Word for word, copy all the data and drop the pictures.
====================
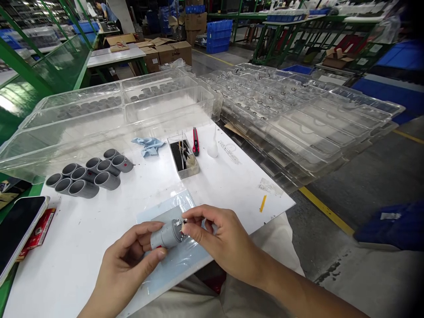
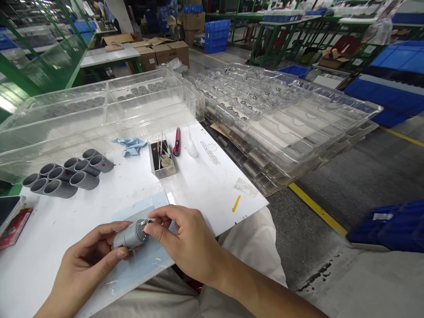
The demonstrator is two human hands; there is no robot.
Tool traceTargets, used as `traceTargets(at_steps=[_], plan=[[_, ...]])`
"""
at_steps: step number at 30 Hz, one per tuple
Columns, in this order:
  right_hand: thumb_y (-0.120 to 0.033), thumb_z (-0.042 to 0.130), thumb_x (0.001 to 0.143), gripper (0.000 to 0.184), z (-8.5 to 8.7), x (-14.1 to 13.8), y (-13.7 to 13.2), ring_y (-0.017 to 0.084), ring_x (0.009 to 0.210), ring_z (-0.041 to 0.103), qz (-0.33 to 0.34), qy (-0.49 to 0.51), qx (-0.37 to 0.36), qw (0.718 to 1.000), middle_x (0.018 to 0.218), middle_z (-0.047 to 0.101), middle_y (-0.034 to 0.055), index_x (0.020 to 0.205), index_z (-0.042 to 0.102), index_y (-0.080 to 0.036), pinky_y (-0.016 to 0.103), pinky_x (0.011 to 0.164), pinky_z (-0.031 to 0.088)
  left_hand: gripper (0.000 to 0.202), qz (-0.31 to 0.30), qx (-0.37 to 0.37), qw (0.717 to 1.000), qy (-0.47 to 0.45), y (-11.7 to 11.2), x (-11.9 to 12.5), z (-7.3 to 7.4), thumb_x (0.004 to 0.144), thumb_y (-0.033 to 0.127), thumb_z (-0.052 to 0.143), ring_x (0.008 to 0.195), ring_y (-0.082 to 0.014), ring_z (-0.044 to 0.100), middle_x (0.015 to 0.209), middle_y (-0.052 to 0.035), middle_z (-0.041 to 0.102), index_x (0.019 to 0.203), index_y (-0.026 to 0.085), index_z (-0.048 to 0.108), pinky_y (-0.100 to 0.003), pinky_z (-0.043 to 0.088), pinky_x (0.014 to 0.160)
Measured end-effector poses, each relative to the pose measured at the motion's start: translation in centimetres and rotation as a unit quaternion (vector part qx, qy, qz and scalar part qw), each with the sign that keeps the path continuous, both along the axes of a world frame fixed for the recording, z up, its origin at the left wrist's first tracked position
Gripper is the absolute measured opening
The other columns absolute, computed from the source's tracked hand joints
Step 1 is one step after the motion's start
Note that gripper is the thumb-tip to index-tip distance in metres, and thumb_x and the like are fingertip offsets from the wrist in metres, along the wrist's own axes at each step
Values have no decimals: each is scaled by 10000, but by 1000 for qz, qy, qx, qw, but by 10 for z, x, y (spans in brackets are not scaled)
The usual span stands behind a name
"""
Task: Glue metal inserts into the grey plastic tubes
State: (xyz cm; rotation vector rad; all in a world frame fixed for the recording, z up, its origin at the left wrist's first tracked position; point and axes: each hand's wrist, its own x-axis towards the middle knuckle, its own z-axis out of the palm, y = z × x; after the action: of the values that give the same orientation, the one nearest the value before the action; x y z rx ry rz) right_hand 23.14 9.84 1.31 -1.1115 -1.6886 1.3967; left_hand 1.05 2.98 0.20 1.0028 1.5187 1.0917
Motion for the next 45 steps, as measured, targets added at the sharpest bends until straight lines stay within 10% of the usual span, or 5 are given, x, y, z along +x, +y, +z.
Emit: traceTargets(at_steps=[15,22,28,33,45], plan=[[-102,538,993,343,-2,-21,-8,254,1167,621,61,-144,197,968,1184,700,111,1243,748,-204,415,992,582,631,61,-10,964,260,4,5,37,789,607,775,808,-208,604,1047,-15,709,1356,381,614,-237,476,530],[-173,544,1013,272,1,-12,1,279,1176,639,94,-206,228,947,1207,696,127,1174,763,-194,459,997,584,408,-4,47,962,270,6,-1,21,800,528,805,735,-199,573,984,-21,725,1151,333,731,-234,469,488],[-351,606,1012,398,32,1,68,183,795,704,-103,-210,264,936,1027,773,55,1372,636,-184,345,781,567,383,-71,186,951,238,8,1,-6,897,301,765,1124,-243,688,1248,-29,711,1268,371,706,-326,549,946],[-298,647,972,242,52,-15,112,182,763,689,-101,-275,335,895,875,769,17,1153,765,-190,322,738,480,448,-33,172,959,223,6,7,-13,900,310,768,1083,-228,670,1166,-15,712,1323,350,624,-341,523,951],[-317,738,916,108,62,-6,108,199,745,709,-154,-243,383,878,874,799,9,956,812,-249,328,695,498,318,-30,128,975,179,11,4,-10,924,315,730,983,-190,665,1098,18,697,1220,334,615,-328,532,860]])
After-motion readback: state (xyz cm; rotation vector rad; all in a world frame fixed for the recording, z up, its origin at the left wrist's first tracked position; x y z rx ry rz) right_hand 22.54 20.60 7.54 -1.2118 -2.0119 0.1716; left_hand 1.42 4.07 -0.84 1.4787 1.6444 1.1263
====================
### Response
The demonstrator is two human hands; there is no robot.
Tool traceTargets, used as `traceTargets(at_steps=[_], plan=[[_, ...]])`
"""
at_steps: step number at 30 Hz, one per tuple
Columns, in this order:
  right_hand: thumb_y (-0.120 to 0.033), thumb_z (-0.042 to 0.130), thumb_x (0.001 to 0.143), gripper (0.000 to 0.184), z (-8.5 to 8.7), x (-14.1 to 13.8), y (-13.7 to 13.2), ring_y (-0.017 to 0.084), ring_x (0.009 to 0.210), ring_z (-0.041 to 0.103), qz (-0.33 to 0.34), qy (-0.49 to 0.51), qx (-0.37 to 0.36), qw (0.718 to 1.000), middle_x (0.018 to 0.218), middle_z (-0.047 to 0.101), middle_y (-0.034 to 0.055), index_x (0.020 to 0.205), index_z (-0.042 to 0.102), index_y (-0.080 to 0.036), pinky_y (-0.016 to 0.103), pinky_x (0.011 to 0.164), pinky_z (-0.031 to 0.088)
  left_hand: gripper (0.000 to 0.202), qz (-0.31 to 0.30), qx (-0.37 to 0.37), qw (0.717 to 1.000), qy (-0.47 to 0.45), y (-11.7 to 11.2), x (-11.9 to 12.5), z (-7.3 to 7.4), thumb_x (0.004 to 0.144), thumb_y (-0.033 to 0.127), thumb_z (-0.052 to 0.143), ring_x (0.008 to 0.195), ring_y (-0.082 to 0.014), ring_z (-0.044 to 0.100), middle_x (0.015 to 0.209), middle_y (-0.052 to 0.035), middle_z (-0.041 to 0.102), index_x (0.019 to 0.203), index_y (-0.026 to 0.085), index_z (-0.048 to 0.108), pinky_y (-0.100 to 0.003), pinky_z (-0.043 to 0.088), pinky_x (0.014 to 0.160)
Measured end-effector poses, each relative to the pose measured at the motion's start: translation in centimetres and rotation as a unit quaternion (vector part qx, qy, qz and scalar part qw), each with the sign that keeps the path continuous, both along the axes of a world frame fixed for the recording, z up, its origin at the left wrist's first tracked position
Gripper is the absolute measured opening
The other columns absolute, computed from the source's tracked hand joints
Step 1 is one step after the motion's start
Note that gripper is the thumb-tip to index-tip distance in metres, and thumb_x and the like are fingertip offsets from the wrist in metres, along the wrist's own axes at each step
Values have no decimals: each is scaled by 10000, but by 1000 for qz, qy, qx, qw, but by 10 for z, x, y (spans in brackets are not scaled)
The usual span stands behind a name
"""
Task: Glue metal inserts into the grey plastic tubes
State: (xyz cm; rotation vector rad; all in a world frame fixed for the recording, z up, its origin at the left wrist's first tracked position; point and axes: each hand's wrist, its own x-axis towards the middle knuckle, its own z-axis out of the palm, y = z × x; after the action: of the values that give the same orientation, the one nearest the value before the action; x y z rx ry rz) right_hand 23.14 9.84 1.31 -1.1115 -1.6886 1.3967; left_hand 1.05 2.98 0.20 1.0028 1.5187 1.0917
Motion for the next 45 steps, as measured, targets added at the sharpest bends until straight lines stay within 10% of the usual span, or 5 are given, x, y, z along +x, +y, +z.
Emit: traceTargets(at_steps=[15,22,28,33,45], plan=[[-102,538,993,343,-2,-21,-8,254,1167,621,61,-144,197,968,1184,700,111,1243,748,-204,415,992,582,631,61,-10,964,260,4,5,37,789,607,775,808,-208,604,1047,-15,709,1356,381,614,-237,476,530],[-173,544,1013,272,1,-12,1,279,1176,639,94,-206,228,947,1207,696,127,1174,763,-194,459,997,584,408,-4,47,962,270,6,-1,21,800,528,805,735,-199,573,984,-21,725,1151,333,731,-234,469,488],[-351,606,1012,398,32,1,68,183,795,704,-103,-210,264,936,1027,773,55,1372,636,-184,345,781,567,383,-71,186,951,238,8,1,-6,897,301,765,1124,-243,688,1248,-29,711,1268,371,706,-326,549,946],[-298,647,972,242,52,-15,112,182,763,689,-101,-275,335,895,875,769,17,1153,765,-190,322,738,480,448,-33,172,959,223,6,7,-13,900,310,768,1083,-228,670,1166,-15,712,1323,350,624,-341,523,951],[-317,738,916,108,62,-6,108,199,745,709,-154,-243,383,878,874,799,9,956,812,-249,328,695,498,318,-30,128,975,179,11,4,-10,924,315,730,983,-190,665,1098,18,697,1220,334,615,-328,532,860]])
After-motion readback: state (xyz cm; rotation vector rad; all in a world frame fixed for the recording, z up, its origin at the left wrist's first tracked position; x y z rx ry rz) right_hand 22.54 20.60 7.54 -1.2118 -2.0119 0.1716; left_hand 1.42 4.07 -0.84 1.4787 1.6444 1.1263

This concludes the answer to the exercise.